Introduction. Emerging resistance to existing anti-malarials demands the discovery of new anti-malarial drugs. Novel anti-malarial targets are a priority to reduce the risk of cross-resistance. Bromodomains bind acetylated lysines, often on histones, and typically they recruit enzymes or transcriptional co-factors to chromatin where they participate in gene regulatory processes. Human bromodomain proteins have been pursued as drug targets for multiple diseases and several inhibitors are in late stage development. Plasmodium falciparum has seven novel bromodomain proteins (PfBDPs) unique to apicomplexan parasites and one that is conserved in eukaryotes but which carries a divergent bromodomain. We propose that these PfBDPs could furnish novel anti-malarial drug targets.
Aims.

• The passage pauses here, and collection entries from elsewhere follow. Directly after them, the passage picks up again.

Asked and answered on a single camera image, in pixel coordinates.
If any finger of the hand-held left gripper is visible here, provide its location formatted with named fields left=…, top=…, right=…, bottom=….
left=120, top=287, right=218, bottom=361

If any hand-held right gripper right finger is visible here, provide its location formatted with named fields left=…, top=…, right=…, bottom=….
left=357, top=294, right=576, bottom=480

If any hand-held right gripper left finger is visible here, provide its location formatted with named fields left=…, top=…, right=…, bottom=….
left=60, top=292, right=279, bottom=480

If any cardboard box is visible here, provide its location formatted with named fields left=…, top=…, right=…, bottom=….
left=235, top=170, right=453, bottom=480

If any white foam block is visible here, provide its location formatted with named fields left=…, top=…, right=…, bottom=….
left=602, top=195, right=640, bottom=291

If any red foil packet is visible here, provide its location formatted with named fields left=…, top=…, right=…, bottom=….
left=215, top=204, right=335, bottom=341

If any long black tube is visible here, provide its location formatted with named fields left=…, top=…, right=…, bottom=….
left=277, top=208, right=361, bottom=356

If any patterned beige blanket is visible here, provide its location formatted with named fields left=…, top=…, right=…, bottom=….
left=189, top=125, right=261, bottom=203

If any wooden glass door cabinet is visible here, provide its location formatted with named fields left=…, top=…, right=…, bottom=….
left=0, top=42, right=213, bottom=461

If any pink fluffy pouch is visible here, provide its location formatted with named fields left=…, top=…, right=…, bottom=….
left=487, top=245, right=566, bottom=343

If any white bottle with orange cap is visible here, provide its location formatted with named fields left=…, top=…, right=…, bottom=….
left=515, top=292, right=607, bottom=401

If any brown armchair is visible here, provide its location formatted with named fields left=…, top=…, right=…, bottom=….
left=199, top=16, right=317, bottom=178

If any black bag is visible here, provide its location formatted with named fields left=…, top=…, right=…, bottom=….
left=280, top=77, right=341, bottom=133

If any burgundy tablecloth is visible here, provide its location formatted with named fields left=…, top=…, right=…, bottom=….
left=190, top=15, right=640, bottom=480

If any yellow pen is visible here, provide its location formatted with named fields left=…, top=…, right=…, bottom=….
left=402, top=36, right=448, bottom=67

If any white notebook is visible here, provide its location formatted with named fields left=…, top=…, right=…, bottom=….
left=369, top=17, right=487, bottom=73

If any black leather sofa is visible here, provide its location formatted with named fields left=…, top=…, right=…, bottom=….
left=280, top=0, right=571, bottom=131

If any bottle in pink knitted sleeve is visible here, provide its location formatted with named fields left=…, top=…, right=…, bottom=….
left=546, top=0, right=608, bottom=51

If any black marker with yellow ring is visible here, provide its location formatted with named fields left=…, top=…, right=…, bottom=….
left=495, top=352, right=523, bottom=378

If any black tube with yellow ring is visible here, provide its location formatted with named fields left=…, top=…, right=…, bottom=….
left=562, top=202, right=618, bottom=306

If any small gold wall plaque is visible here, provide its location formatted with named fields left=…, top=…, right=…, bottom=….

We aimed to validate the PfBDPs as anti-malarial drug targets and determine their role in parasite growth and development.
Methods. We created inducible knockout/knockdowns (KO/KD) of the PfBDPs and tested these for essentiality for blood and mosquito stage P. falciparum. We further assessed the function of PfBDPs by dissecting their roles in asexual growth and by characterising their associations with chromatin and gene regulation.
Results. Three PfBDPs are essential for asexual blood stage parasite growth and one is required for normal growth, two are required for development in the mosquito. The PfBDPs have diverse and overlapping genomic distributions and functions, with two involved in directly activating genes and three involved in chromatin structure regulation. Multiple PfBDPs are involved in critical processes including the tightly coordinated expression of proteins involved in erythrocyte invasion and sexual development.
Discussion. These results validate multiple PfBDPs as novel anti-malarial drug targets and establish novel functions for PfBDPs in asexual blood stage and mosquito stage parasites.